Department of Economic History and International Relations, Stockholm University, Stockholm, Sweden.
PLoS One. 2023 Sep 29;18(9):e0290762. doi: 10.1371/journal.pone.0290762. eCollection 2023.
To analyse large numbers of texts, social science researchers are increasingly confronting the challenge of text classification. When manual labeling is not possible and researchers have to find automatized ways to classify texts, computer science provides a useful toolbox of machine-learning methods whose performance remains understudied in the social sciences. In this article, we compare the performance of the most widely used text classifiers by applying them to a typical research scenario in social science research: a relatively small labeled dataset with infrequent occurrence of categories of interest, which is a part of a large unlabeled dataset. As an example case, we look at Twitter communication regarding climate change, a topic of increasing scholarly interest in interdisciplinary social science research. Using a novel dataset including 5,750 tweets from various international organizations regarding the highly ambiguous concept of climate change, we evaluate the performance of methods in automatically classifying tweets based on whether they are about climate change or not. In this context, we highlight two main findings. First, supervised machine-learning methods perform better than state-of-the-art lexicons, in particular as class balance increases. Second, traditional machine-learning methods, such as logistic regression and random forest, perform similarly to sophisticated deep-learning methods, whilst requiring much less training time and computational resources. The results have important implications for the analysis of short texts in social science research.

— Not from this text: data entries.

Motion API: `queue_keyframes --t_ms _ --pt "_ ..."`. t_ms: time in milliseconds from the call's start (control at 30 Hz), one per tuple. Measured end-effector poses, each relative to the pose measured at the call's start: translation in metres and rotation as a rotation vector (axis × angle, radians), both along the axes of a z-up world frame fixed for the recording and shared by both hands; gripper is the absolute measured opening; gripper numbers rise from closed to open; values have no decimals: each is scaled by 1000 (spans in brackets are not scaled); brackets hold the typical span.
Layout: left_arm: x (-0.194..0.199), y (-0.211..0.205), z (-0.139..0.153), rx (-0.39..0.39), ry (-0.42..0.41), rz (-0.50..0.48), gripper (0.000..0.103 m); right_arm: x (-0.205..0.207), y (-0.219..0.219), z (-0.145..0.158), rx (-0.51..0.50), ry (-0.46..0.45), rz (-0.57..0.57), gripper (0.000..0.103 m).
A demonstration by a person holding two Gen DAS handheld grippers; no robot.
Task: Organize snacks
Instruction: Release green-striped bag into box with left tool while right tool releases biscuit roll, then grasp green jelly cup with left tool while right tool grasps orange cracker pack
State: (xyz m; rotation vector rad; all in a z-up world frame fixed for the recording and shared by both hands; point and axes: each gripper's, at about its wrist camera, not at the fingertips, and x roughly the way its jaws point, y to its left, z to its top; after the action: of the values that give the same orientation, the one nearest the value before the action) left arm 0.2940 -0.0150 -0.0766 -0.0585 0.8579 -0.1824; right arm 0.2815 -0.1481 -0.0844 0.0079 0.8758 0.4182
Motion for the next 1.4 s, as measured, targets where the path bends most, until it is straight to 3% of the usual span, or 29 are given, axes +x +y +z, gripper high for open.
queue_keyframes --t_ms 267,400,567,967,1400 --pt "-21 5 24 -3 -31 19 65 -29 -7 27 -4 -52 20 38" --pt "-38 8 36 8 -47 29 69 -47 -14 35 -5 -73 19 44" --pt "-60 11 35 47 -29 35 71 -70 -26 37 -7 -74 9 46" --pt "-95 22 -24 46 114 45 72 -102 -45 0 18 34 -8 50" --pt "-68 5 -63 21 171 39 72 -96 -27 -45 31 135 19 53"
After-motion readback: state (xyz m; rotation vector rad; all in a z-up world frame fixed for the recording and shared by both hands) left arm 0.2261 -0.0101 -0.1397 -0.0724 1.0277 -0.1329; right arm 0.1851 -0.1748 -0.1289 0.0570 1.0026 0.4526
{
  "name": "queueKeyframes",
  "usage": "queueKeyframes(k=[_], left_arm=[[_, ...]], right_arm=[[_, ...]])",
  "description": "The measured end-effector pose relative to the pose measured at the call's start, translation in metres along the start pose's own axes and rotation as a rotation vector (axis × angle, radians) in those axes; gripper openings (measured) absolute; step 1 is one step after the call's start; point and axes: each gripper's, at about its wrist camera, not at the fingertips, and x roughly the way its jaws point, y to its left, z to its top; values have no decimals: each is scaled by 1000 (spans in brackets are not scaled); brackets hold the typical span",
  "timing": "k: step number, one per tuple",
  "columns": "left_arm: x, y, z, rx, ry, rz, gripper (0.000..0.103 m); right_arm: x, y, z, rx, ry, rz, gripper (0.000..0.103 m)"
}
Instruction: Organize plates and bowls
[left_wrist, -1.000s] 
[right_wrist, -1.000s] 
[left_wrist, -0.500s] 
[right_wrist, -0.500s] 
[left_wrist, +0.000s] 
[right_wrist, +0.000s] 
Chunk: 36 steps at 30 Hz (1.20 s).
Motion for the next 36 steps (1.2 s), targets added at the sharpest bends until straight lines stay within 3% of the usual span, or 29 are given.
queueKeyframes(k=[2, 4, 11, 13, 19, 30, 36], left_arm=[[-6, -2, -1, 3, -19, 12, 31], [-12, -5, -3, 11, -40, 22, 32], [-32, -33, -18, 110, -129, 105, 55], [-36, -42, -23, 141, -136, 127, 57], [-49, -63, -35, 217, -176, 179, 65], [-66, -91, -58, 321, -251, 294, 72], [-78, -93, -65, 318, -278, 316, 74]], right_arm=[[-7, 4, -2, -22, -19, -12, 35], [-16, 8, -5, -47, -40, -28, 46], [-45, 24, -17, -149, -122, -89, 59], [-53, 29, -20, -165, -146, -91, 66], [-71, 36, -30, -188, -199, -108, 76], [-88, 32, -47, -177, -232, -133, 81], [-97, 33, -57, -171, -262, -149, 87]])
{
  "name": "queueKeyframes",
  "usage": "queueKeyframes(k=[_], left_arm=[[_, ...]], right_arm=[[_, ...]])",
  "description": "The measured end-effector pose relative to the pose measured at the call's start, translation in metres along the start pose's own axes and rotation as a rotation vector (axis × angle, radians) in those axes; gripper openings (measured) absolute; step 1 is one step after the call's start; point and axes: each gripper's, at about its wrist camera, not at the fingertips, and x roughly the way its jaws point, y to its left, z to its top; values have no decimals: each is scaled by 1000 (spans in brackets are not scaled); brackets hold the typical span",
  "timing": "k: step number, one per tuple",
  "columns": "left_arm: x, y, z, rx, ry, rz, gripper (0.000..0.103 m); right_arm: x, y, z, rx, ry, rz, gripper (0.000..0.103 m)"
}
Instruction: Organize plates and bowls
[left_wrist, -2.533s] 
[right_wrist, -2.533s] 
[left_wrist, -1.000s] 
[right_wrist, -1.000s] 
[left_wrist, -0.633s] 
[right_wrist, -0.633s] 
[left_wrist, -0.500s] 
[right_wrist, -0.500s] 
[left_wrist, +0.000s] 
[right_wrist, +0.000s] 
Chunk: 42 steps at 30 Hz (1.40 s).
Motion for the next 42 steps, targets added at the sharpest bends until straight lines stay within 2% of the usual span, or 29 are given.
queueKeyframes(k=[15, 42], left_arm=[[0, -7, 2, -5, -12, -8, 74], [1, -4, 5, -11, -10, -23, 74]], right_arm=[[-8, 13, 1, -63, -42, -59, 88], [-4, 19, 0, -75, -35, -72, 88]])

为了分析大量文本,社会科学研究人员越来越多地面临文本分类的挑战。当无法进行手动标记并且研究人员必须找到自动分类文本的方法时,计算机科学提供了一个有用的机器学习方法工具箱,但其在社会科学中的性能仍未得到充分研究。在本文中,我们将应用最广泛使用的文本分类器,并将其应用于社会科学研究中的一个典型研究场景,以比较它们的性能:一个相对较小的标记数据集,其中包含感兴趣类别的罕见情况,这是一个大型未标记数据集的一部分。作为一个示例案例,我们研究了关于气候变化的 Twitter 交流,这是跨学科社会科学研究中日益受到关注的一个主题。我们使用一个新的包含 5750 条来自不同国际组织关于气候变化这一高度模糊概念的推文的数据集,评估了根据推文是否与气候变化有关来自动分类推文的方法的性能。在这种情况下,我们强调了两个主要发现。首先,监督机器学习方法比最先进的词汇库表现更好,尤其是在类平衡增加的情况下。其次,传统的机器学习方法(如逻辑回归和随机森林)与复杂的深度学习方法表现相似,而所需的训练时间和计算资源要少得多。这些结果对社会科学研究中短文本的分析具有重要意义。